Melissa Wallace is an Associate Professor at the University of Texas at San Antonio (U.S.A), where she directs the graduate certificate program in translation and interpreting studies. A certified court interpreter and certified healthcare interpreter, she is currently serving her second term as appointed member of the Licensed Court Interpreter Advisory Board of the Judicial Branch Certification Commission for the Supreme Court of Texas. She is a board member of the Society for the Study of Translation and Interpretation (SSTI), the non-profit educational and research foundation of the National Association of Judicial Interpreters and Translators(NAJIT). Her research focuses on indicators of aptitude on court interpreter certification exams, accreditation exam models, and non-professional interpreting and translation in legal and public services. Wallace carried out research on court interpreting certification models in Finland in 2016 as the Fulbright-University of Tampere Scholar. 

Speak my language! The important role of Community Translation in the promotion of health literacy

Prof. Dr. Ineke Crezee

Based on my background as a translator, interpreter, health professional and interpreting and translation researcher, I will explore the role of Community Translation in the promotion of health literacy. I will share some of my experiences as a Fulbright New Zealand Scholar (Public Health) at the Center for Diversity and Health Equity at Seattle Children’s Hospital in Seattle, WA. Next I will explore the concept of health literacy and the many factors which impact on this, focusing also on the refugee and migrant populations for whom we translate and touching on some of the many barriers to accessing health information. I will briefly outline different approaches to Translation Studies in general, involving a product or process approach, before moving to reception studies involving a participatory action research approach in the area of health translation. I will then move to my own preferred approach to community translation as part of health promotion efforts, providing glimpses into the different experiences that took me there. I will explain my belief that sometimes a little is better than too much and how this requires working with the commissioners of the translation, who may need persuading that densely printed pamphlets may not be the answer. I will finish by exploring what we might need to do to achieve ‘just right’ when engaged in CT for the purposes of health literacy and how this should involve the end-users of the translations – whatever form this might take.

Bionote

Ineke Crezee, PhD, is Aotearoa New Zealand’s first full Professor in Interpreting and Translation at Auckland University of Technology. In 2020 she was appointed an Officer of the New Zealand Order of Merit by Her Majesty Queen Elizabeth II, for services to interpreter and translator education.

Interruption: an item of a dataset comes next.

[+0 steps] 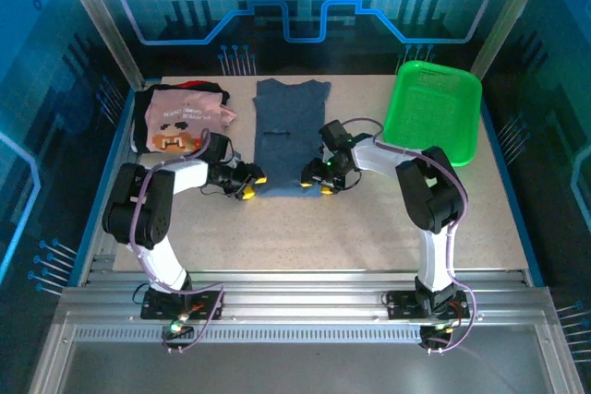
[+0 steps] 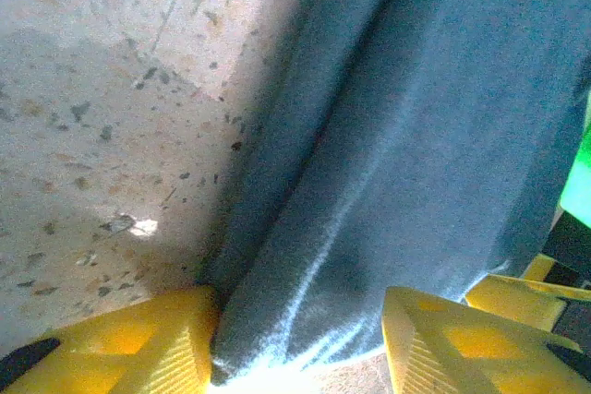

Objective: Fold and stack the t-shirts

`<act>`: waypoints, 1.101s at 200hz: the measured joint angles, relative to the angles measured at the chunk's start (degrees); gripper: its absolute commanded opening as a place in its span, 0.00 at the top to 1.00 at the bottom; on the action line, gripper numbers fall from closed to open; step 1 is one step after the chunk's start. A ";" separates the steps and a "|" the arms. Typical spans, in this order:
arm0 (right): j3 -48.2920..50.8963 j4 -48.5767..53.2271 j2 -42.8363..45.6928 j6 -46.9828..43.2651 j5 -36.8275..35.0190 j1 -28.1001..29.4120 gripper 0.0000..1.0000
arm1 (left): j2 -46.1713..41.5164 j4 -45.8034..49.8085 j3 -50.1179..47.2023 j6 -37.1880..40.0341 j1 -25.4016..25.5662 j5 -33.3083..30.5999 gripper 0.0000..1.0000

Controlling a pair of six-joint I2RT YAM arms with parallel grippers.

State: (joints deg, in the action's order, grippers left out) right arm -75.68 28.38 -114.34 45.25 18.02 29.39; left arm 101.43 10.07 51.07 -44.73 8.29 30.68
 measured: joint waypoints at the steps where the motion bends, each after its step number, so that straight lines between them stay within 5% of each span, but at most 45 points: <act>1: -0.02 0.00 -0.04 -0.13 0.00 0.00 0.58 | 0.04 0.04 0.02 -0.15 0.04 -0.02 0.67; 45: -0.85 0.79 -1.66 1.42 -0.22 -0.20 0.90 | 0.96 3.76 0.94 2.34 0.46 -1.75 1.00; 128: 5.88 2.01 7.23 1.53 -0.20 1.55 0.94 | -11.93 9.68 -2.71 5.84 2.64 -3.41 1.00; 220: 20.11 5.09 28.68 8.07 -1.64 13.53 0.94 | -49.86 20.35 -19.12 -3.76 10.91 -4.98 1.00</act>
State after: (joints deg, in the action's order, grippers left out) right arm -55.57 33.47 -85.67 53.32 16.38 42.92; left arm 51.57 30.41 31.94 -48.49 19.20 25.69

Ineke completed a postgraduate degree in Translation Studies at the University of Amsterdam, with James Holmes as one of her lecturers. She also completed undergraduate and postgraduate degrees in English language and literature and trained as a registered nurse in a large general hospital in Amsterdam, interacting with many migrant patients. After arriving in New Zealand in 1989 she became involved in developing health interpreting courses on the heels of the large cervical cancer inquiry. She has published extensively on interpreter and translator education and continues to work as a translator, interpreter and educator. Among her publications are Introduction to Healthcare for Interpreters and Translators (John Benjamins, 2013) (a special iteration for Spanish-speaking interpreters and translators appeared in 2015),  Multicultural Health Translation, Interpreting and Communication (Routledge, 2019), and “Action research and its impact on the translation and interpreting classroom” (Routledge Handbook of Translation and Pragmatics) and Interpreting in Legal and Healthcare Settings: Perspectives on research and training (John Benjamins, 2020).